1.  Silver e Flint (Black Sails)

Servirebbe un articolo a parte solo per parlare della magnificenza di Black Sails, dello straordinario capolavoro che è stato sotto i nostri occhi per quattro anni e che troppo spesso è stato ignorato, ma qui si parla di BROTP e questa serie, fra i tanti, ha avuto anche il merito di portare sugli schermi uno dei rapporti più emozionanti che io abbia mai visto. Flint e Silver sono due personaggi complessi, pieni di sfaccettature, perfetti nella loro singolarità, ma insieme sono ammalianti.
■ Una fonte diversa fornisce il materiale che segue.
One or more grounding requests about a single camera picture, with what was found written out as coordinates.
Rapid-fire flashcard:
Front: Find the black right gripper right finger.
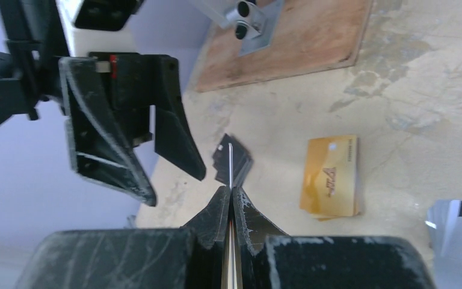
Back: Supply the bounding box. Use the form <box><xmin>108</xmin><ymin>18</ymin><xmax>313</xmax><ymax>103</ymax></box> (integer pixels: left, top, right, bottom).
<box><xmin>233</xmin><ymin>187</ymin><xmax>436</xmax><ymax>288</ymax></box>

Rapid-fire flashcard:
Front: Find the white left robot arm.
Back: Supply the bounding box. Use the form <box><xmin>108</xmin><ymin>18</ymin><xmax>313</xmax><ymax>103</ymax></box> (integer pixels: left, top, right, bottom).
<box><xmin>0</xmin><ymin>1</ymin><xmax>206</xmax><ymax>207</ymax></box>

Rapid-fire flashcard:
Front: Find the orange credit card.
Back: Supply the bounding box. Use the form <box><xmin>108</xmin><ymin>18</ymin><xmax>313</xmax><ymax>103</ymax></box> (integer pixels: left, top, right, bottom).
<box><xmin>299</xmin><ymin>135</ymin><xmax>361</xmax><ymax>221</ymax></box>

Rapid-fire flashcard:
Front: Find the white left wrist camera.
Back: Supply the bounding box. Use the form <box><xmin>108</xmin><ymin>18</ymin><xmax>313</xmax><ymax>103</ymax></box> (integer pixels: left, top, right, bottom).
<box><xmin>55</xmin><ymin>0</ymin><xmax>143</xmax><ymax>57</ymax></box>

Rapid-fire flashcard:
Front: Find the black credit card stack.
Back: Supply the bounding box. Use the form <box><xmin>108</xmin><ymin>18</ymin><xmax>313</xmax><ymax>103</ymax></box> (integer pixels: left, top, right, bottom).
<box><xmin>212</xmin><ymin>134</ymin><xmax>253</xmax><ymax>187</ymax></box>

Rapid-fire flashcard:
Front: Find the grey metal stand bracket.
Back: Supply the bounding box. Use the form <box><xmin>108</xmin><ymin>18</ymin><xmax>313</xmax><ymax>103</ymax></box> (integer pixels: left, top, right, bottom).
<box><xmin>191</xmin><ymin>0</ymin><xmax>285</xmax><ymax>56</ymax></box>

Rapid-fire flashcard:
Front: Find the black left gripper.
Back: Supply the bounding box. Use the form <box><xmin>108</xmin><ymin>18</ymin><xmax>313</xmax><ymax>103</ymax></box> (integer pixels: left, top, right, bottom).
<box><xmin>59</xmin><ymin>52</ymin><xmax>206</xmax><ymax>207</ymax></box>

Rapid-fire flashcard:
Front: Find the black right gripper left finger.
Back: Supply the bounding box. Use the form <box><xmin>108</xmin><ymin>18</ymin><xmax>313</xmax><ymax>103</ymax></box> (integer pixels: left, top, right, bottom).
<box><xmin>16</xmin><ymin>186</ymin><xmax>230</xmax><ymax>288</ymax></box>

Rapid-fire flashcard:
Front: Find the thin card edge-on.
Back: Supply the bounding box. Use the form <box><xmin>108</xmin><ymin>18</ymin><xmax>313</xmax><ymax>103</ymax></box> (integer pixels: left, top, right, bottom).
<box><xmin>227</xmin><ymin>143</ymin><xmax>238</xmax><ymax>289</ymax></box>

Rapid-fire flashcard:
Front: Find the brown wooden board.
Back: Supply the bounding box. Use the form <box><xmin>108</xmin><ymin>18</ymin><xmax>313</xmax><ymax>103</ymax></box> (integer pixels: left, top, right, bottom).
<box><xmin>196</xmin><ymin>1</ymin><xmax>372</xmax><ymax>92</ymax></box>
Nella prima stagione non avrei mai detto che sarebbero potuti finire in cima alla mia lista, forse perché non potevano esistere persone più diverse sulla faccia della Terra, ma proseguendo il loro rapporto si è fatto sempre più stretto e sono diventati alleati, confidenti e, senza timore di usare questo termine, amici. Ci sono sempre state, fino alla fine, delle discrepanze tra i loro modi di vedere, ma sempre, in ogni occasione, hanno saputo comprendersi, anticipando le mosse di quello che a volte è stato un avversario e allineando il proprio pensiero quando l’obiettivo era comune. L’ultima stagione è stata, senza nulla togliere agli altri protagonisti, anch’essi meravigliosi, il loro palcoscenico e, certo merito anche dell’immensa bravura degli interpreti, avrei potuto passare ore intere a guardarli dialogare tra di loro, soli sulla scena. Il Capitano James Flint e Long John Silver… quanta poesia.